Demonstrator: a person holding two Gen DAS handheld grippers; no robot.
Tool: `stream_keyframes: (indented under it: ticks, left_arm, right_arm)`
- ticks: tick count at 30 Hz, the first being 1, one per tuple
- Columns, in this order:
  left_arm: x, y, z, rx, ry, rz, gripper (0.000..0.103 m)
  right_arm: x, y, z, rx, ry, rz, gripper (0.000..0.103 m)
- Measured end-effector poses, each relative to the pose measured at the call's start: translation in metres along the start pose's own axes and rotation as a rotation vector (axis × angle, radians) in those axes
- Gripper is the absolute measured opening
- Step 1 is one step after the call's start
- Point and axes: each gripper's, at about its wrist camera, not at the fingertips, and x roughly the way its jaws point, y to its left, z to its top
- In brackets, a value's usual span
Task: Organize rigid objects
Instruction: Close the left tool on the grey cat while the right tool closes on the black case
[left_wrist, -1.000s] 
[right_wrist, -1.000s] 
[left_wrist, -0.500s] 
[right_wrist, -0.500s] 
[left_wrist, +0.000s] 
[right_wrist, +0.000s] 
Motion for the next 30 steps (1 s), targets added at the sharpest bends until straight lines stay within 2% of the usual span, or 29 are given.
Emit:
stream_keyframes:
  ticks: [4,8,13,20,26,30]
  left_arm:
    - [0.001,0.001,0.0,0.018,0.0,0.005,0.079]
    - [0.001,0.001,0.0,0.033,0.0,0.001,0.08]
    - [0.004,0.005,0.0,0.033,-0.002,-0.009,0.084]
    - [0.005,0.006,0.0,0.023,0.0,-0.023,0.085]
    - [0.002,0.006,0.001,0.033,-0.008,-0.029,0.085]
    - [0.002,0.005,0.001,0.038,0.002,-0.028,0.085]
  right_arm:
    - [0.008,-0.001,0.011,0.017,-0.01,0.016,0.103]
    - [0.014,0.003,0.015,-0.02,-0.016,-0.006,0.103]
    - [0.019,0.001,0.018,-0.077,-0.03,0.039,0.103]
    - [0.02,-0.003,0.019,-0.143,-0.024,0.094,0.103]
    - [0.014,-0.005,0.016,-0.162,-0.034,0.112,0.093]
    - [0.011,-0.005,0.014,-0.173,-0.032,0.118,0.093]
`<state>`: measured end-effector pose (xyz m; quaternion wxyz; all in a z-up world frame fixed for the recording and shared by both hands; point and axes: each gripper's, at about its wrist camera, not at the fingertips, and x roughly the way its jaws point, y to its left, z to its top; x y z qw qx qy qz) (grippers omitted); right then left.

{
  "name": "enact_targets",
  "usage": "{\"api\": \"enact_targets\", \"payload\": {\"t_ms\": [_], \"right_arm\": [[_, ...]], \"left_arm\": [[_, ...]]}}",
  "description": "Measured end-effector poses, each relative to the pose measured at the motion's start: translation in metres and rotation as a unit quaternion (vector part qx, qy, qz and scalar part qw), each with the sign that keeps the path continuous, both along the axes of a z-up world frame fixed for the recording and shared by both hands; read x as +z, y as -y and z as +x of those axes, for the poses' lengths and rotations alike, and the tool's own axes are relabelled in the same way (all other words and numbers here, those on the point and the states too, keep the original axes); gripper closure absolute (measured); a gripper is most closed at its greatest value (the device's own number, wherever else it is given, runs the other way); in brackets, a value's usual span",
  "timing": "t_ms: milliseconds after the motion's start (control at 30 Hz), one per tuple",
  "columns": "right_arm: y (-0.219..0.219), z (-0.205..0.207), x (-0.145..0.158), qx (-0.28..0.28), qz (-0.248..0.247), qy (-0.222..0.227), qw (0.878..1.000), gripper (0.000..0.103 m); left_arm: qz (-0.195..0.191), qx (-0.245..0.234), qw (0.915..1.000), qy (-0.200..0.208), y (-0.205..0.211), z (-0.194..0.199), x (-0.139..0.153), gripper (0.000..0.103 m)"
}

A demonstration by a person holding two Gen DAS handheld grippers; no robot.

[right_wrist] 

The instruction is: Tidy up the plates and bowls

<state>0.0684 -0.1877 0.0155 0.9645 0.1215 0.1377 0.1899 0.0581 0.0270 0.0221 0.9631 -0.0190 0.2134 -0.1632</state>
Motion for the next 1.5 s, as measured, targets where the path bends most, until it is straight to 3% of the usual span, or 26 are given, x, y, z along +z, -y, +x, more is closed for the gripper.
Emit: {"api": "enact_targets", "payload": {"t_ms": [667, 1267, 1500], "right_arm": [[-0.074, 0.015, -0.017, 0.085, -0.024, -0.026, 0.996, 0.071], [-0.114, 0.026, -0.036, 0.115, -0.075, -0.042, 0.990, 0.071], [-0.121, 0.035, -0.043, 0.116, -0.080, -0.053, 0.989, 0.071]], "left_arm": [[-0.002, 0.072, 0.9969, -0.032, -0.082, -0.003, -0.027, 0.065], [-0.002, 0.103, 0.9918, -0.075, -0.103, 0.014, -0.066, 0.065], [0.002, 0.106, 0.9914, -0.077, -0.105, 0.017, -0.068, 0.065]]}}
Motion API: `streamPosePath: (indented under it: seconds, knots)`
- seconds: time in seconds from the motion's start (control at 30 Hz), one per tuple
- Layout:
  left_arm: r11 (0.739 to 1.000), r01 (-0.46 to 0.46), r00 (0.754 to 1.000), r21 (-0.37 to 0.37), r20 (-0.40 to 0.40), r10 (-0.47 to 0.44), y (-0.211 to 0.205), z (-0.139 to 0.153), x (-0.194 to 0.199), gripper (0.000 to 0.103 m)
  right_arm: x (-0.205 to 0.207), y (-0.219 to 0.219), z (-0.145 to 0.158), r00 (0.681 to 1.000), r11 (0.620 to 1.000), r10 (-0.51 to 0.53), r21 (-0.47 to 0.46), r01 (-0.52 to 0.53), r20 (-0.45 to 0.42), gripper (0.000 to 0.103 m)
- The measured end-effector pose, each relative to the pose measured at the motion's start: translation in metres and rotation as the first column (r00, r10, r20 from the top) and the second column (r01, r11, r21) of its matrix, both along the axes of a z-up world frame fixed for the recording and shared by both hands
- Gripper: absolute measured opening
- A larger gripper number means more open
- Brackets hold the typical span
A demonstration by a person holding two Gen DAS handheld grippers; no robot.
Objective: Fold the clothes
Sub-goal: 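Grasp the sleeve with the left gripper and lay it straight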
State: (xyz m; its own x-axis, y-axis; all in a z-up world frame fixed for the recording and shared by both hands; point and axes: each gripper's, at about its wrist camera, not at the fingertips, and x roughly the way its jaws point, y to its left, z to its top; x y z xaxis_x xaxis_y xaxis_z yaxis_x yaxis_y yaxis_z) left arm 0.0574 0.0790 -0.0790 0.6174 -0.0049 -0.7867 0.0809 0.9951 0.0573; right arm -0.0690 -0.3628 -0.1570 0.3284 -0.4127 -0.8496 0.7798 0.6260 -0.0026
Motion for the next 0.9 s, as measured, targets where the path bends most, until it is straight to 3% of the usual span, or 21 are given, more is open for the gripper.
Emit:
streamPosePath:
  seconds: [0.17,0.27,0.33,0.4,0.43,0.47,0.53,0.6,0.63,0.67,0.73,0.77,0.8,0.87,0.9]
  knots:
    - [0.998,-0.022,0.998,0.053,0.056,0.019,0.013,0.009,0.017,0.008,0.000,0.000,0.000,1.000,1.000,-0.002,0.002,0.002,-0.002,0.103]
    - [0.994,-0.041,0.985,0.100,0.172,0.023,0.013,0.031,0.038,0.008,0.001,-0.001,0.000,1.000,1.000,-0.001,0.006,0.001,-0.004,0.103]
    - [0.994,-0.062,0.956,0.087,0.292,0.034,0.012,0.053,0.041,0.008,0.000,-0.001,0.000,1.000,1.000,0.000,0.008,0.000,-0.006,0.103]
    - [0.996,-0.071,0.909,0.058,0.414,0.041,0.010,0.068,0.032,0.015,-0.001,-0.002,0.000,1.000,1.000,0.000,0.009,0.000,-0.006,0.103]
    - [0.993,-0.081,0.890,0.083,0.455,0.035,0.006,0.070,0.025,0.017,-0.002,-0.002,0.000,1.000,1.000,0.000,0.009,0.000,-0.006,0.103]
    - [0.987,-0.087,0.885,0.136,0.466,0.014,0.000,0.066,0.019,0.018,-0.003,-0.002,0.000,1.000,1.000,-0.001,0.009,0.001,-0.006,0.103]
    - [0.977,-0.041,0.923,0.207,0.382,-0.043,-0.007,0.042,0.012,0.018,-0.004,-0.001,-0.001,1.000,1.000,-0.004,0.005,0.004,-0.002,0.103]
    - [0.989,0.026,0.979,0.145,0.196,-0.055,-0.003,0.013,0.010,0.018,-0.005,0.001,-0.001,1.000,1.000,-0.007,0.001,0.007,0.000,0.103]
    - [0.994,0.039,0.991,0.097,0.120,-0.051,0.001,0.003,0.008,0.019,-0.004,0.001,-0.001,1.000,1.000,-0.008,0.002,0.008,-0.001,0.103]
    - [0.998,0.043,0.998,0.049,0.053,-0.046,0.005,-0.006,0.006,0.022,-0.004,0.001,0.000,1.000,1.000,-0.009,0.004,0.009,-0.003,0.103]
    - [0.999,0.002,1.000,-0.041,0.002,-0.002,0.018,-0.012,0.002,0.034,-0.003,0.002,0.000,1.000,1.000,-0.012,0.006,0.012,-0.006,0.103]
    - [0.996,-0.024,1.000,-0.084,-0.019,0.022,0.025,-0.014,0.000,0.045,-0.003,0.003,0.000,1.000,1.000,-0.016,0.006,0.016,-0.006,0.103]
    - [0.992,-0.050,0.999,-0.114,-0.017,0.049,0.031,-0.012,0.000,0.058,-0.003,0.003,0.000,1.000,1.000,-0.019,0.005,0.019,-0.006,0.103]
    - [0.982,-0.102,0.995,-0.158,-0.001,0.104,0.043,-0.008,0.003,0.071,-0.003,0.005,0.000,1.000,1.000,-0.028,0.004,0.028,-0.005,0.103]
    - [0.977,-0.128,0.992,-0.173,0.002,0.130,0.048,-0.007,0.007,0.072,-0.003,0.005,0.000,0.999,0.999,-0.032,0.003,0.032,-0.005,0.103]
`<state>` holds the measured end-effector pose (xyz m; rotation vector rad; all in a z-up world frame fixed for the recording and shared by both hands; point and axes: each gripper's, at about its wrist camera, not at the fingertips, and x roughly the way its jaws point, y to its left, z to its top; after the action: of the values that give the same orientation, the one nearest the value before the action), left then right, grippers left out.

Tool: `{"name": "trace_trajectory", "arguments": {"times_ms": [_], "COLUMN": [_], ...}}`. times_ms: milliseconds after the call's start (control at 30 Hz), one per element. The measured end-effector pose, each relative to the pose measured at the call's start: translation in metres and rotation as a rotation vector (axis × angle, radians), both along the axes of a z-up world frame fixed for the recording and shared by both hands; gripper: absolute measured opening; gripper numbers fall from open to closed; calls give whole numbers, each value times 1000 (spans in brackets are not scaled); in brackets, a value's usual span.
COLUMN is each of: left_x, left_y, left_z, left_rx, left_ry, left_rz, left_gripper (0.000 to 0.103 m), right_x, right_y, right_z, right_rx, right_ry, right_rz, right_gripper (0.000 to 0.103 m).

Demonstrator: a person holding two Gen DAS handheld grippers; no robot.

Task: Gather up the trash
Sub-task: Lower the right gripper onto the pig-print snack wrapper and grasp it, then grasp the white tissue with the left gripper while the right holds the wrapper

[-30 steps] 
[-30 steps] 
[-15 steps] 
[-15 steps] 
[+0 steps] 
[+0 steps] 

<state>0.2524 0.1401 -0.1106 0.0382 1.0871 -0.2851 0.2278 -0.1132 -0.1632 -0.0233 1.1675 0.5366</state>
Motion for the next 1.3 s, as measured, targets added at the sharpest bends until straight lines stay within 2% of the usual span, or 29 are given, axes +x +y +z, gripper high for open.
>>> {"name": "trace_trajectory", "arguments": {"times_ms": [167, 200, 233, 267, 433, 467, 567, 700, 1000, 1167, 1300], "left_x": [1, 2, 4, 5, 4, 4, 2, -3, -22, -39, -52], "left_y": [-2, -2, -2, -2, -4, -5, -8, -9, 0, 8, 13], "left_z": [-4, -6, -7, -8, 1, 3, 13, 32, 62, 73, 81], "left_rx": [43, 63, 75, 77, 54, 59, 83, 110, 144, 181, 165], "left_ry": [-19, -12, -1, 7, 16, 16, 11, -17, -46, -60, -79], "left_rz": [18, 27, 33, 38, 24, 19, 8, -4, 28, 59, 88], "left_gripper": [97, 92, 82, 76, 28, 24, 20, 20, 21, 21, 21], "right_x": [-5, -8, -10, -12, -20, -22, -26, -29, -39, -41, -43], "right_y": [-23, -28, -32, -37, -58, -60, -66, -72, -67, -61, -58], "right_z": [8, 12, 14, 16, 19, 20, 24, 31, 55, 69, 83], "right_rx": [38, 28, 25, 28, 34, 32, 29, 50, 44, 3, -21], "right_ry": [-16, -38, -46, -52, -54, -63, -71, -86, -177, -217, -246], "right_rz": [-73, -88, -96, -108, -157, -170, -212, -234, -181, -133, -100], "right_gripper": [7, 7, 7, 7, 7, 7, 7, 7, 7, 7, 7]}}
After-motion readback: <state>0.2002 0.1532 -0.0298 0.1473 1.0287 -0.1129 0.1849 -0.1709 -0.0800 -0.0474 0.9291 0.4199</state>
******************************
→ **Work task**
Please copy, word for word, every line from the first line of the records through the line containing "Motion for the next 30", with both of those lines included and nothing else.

→ **Your solution**
Demonstrator: a person holding two Gen DAS handheld grippers; no robot.
Tool: `stream_keyframes: (indented under it: ticks, left_arm, right_arm)`
- ticks: tick count at 30 Hz, the first being 1, one per tuple
- Columns, in this order:
  left_arm: x, y, z, rx, ry, rz, gripper (0.000..0.103 m)
  right_arm: x, y, z, rx, ry, rz, gripper (0.000..0.103 m)
- Measured end-effector poses, each relative to the pose measured at the call's start: translation in metres along the start pose's own axes and rotation as a rotation vector (axis × angle, radians) in those axes
- Gripper is the absolute measured opening
- Step 1 is one step after the call's start
- Point and axes: each gripper's, at about its wrist camera, not at the fingertips, and x roughly the way its jaws point, y to its left, z to its top
- In brackets, a value's usual span
Task: Organize rigid objects
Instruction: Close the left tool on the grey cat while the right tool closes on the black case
[left_wrist, -1.000s] 
[right_wrist, -1.000s] 
[left_wrist, -0.500s] 
[right_wrist, -0.500s] 
[left_wrist, +0.000s] 
[right_wrist, +0.000s] 
Motion for the next 30 steps (1 s), targets added at the sharpest bends until straight lines stay within 2% of the usual span, or 29 are given.

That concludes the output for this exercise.